UPDATE: Aah, I figured out by looking at BigQuery job history error that my file is pipeline delimited so there was a column mismatch. Now, where can I find how to specify the delimiter? Is it just me or the nodejs bigquery api documentation is a bit unclear.

1
have you tried replacing the filename/string argument with the wildcard operator e.g. "gs://my_bucket/*.csv"? - Graham Polley
Yes. That did not pick up the files. I did not get an error either. - AIK DO
It should work. Are you sure the problem isn't something else? Have a look at the log for the actual BigQuery load job that is triggered and see what is says.. - Graham Polley
@AIKDO Did you solve? - Black_Bacardi

1 Answers

1
votes

As you mentioned in the initial question, I suppose that there is an option to supply sourceUris[] field inside the load Job within metadata parameters to leverage wildcard search and that was already confirmed in JobConfigurationLoad documentation:

sourceUris[]

The fully-qualified URIs that point to your data in Google Cloud.
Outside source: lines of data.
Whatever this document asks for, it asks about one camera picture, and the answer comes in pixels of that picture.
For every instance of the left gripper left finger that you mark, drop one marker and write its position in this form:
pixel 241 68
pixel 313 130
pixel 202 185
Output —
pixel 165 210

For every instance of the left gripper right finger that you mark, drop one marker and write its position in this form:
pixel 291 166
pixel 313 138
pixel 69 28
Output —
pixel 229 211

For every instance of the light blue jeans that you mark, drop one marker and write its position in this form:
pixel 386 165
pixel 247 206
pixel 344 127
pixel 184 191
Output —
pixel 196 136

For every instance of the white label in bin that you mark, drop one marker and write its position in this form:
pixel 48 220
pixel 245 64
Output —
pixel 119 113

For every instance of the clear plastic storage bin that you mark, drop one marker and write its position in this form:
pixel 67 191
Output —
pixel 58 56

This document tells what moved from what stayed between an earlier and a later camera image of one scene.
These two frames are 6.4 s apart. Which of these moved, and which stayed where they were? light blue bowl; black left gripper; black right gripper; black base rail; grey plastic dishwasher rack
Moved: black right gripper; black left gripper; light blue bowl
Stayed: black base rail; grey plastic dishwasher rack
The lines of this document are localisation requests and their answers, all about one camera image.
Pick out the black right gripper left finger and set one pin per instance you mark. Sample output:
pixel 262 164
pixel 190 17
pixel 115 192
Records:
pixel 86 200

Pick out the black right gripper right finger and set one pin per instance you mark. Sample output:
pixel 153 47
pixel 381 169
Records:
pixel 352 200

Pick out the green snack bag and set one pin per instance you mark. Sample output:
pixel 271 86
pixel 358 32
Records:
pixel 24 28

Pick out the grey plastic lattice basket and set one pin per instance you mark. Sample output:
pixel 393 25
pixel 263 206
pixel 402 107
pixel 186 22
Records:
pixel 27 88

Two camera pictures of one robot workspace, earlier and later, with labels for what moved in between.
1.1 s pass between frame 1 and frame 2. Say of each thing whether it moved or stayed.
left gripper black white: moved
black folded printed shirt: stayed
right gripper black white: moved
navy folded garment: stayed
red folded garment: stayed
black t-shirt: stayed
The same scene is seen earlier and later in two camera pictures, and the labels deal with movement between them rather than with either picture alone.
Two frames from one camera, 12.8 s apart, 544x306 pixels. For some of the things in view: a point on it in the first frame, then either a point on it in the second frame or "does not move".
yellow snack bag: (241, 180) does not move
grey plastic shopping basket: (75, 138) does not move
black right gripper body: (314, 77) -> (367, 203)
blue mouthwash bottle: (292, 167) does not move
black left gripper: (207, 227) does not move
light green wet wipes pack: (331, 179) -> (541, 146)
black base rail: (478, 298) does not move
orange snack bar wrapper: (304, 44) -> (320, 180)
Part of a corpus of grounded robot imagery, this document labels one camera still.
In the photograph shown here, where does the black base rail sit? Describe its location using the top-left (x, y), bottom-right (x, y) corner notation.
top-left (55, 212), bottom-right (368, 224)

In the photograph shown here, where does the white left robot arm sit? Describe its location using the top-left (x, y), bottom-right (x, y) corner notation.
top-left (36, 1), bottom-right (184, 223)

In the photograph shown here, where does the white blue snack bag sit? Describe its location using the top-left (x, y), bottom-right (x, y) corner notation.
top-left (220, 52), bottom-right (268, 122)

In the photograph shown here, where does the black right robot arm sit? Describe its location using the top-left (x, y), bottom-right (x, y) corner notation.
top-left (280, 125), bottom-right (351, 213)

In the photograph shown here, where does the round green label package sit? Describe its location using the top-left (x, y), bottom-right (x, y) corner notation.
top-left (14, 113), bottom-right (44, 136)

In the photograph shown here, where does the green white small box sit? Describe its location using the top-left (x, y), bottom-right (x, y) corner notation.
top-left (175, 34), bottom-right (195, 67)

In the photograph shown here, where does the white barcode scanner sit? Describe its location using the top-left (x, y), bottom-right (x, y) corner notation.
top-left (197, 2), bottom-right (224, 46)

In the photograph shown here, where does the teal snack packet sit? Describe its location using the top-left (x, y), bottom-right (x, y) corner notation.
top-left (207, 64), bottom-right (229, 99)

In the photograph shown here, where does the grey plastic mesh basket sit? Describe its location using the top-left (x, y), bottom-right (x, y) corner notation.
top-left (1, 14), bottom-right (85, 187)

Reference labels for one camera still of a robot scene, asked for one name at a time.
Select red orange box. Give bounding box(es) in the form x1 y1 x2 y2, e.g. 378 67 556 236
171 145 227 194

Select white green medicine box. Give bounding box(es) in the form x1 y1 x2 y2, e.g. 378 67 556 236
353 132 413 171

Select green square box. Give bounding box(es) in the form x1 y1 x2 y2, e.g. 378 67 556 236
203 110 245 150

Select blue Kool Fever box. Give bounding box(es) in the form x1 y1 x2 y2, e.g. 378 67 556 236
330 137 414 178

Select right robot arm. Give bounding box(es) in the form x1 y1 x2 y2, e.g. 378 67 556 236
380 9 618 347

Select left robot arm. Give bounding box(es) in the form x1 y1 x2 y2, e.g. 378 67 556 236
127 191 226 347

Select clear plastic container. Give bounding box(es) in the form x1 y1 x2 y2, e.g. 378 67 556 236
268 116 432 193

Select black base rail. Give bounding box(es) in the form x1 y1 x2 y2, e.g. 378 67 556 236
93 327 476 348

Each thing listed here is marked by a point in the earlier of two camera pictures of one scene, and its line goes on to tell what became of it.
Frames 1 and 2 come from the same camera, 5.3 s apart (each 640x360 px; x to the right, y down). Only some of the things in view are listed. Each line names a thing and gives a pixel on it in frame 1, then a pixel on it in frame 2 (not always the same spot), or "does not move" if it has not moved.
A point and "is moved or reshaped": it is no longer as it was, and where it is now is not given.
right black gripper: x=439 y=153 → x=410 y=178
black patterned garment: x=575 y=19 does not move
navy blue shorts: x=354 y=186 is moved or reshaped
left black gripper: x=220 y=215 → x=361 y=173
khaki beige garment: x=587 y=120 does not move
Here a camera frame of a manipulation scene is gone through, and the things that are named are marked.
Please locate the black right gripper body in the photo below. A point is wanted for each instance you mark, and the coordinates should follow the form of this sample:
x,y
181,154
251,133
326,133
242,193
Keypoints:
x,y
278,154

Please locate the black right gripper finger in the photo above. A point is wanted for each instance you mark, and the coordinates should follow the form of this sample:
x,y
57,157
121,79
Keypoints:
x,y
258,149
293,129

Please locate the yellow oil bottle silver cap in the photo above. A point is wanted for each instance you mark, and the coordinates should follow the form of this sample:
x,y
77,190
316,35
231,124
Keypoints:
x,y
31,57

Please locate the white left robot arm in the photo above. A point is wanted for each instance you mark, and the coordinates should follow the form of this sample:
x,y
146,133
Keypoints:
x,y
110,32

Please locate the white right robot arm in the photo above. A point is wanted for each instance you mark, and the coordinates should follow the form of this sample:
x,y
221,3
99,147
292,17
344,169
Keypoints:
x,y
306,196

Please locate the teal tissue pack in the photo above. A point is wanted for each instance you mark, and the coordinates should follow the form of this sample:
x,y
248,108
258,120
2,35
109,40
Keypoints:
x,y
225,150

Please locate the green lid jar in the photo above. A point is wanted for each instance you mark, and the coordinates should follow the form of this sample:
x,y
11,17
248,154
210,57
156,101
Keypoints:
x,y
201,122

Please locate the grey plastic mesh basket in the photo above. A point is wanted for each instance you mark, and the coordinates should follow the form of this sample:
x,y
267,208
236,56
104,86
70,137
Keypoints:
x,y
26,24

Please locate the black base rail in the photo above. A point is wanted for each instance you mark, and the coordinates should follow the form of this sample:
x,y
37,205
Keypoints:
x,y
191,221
For Google Cloud Storage URIs: Each URI can contain one '*' wildcard character and it must come after the 'bucket' name.

Specifying metadata as input values for .load class, something like this:

const metadata = {
    sourceUris: [gs://my_bucket*],
    ...
  };

bigquery
    .load(metadata)

You can also adopt fieldDelimiter field for metadata in order to adjust a column separator for the input data file.

The source code for createLoadJob class you may find here.